▶ [Task requirements] When you reach the line containing "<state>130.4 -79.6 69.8" in the data below, begin returning lines exactly as written, and stop once the line containing "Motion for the" has been returned.

- Opening Delimiter -

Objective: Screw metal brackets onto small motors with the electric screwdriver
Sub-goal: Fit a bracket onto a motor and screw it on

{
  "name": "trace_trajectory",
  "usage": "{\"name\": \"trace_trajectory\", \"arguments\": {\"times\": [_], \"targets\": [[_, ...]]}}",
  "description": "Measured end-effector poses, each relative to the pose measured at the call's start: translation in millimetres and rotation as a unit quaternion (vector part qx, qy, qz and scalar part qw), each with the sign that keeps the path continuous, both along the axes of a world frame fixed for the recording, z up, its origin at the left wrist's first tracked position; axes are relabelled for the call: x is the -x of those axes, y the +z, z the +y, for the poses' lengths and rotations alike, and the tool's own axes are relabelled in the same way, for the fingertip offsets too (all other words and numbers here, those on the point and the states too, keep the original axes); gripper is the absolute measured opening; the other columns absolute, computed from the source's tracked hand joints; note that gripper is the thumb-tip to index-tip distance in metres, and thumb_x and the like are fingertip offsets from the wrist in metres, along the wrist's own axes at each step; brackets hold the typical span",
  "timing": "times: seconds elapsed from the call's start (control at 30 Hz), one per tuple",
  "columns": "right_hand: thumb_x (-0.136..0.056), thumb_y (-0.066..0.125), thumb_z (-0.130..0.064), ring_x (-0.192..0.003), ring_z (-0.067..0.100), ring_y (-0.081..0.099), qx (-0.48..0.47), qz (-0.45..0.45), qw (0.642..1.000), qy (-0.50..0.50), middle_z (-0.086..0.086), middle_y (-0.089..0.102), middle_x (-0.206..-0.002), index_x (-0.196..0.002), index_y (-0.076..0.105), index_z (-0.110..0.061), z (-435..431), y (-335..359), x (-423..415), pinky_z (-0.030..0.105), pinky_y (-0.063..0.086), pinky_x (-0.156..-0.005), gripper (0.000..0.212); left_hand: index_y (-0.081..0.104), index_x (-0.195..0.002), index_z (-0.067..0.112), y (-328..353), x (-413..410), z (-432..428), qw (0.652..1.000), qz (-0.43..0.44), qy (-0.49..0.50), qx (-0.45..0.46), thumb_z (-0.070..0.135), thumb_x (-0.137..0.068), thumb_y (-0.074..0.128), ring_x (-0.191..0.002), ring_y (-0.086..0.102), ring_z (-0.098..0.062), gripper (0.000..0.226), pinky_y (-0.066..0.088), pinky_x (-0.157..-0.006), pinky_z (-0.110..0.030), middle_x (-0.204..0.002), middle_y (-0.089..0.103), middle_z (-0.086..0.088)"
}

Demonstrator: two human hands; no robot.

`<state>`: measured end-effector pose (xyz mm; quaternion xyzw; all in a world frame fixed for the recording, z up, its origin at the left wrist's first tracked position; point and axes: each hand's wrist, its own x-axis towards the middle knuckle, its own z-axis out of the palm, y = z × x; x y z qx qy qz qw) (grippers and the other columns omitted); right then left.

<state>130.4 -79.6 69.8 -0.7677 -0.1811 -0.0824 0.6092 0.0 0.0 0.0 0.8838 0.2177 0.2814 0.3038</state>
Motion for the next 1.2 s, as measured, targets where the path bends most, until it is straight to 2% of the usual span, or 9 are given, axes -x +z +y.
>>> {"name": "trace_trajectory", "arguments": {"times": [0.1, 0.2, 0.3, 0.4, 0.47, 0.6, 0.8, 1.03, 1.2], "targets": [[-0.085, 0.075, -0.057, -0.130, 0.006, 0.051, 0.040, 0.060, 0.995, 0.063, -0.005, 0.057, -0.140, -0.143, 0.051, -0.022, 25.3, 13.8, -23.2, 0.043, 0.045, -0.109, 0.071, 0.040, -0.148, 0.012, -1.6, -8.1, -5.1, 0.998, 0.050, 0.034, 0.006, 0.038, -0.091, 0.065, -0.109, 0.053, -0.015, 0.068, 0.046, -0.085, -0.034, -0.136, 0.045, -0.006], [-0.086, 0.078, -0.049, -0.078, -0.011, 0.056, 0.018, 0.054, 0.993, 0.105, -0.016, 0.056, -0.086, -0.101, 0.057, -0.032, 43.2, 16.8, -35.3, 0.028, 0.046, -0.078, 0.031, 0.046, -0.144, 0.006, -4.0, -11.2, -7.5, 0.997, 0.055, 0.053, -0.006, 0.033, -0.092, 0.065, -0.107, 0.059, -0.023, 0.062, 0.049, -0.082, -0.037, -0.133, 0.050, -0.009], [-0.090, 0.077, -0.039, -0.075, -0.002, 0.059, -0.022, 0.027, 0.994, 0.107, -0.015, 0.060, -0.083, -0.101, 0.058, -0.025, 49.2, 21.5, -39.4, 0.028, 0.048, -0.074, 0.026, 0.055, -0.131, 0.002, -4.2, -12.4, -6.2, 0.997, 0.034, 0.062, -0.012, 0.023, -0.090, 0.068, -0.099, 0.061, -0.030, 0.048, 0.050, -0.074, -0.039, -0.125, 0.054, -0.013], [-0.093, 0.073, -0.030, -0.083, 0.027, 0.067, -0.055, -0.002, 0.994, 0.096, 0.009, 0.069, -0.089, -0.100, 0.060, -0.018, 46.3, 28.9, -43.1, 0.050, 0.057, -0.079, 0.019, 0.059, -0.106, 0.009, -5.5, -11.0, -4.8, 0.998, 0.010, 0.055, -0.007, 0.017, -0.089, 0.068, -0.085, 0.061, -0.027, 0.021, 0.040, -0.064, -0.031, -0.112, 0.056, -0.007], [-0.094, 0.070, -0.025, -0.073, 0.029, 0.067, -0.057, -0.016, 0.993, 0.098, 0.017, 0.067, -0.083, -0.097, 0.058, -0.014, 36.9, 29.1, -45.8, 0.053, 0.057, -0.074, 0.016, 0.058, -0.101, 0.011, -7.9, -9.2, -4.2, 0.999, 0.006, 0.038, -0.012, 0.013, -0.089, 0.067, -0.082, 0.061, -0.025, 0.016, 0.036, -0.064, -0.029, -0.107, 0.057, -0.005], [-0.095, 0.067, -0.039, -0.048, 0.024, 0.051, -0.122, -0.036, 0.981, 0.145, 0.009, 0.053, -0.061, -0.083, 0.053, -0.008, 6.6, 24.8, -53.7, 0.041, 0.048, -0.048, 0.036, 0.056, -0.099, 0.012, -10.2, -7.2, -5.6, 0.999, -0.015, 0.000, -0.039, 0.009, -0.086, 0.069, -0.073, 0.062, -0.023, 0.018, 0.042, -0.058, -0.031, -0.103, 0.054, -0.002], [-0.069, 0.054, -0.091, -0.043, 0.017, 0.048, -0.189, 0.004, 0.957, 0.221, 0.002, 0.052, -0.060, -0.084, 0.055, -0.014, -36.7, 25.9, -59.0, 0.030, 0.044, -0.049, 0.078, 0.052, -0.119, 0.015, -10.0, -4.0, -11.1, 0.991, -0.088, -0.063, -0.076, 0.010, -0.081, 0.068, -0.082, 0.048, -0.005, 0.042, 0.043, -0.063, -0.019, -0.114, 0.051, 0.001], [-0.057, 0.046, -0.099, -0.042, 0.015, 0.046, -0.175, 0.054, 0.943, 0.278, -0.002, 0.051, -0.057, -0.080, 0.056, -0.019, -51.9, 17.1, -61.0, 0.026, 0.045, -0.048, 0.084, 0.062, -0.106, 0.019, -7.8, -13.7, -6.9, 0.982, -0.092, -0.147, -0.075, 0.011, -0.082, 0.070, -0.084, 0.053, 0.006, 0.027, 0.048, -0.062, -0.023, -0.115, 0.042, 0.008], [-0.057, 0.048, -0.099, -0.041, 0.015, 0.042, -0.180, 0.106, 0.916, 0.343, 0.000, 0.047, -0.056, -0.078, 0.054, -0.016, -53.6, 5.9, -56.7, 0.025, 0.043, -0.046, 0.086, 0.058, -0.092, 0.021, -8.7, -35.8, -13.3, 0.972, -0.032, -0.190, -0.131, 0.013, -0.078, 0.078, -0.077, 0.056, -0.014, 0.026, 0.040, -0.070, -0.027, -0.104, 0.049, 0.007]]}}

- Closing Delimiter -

▶ [Your solution]
<state>130.4 -79.6 69.8 -0.7677 -0.1811 -0.0824 0.6092 0.0 0.0 0.0 0.8838 0.2177 0.2814 0.3038</state>
Motion for the next 1.2 s, as measured, targets where the path bends most, until it is straight to 2% of the usual span, or 9 are given, axes -x +z +y.

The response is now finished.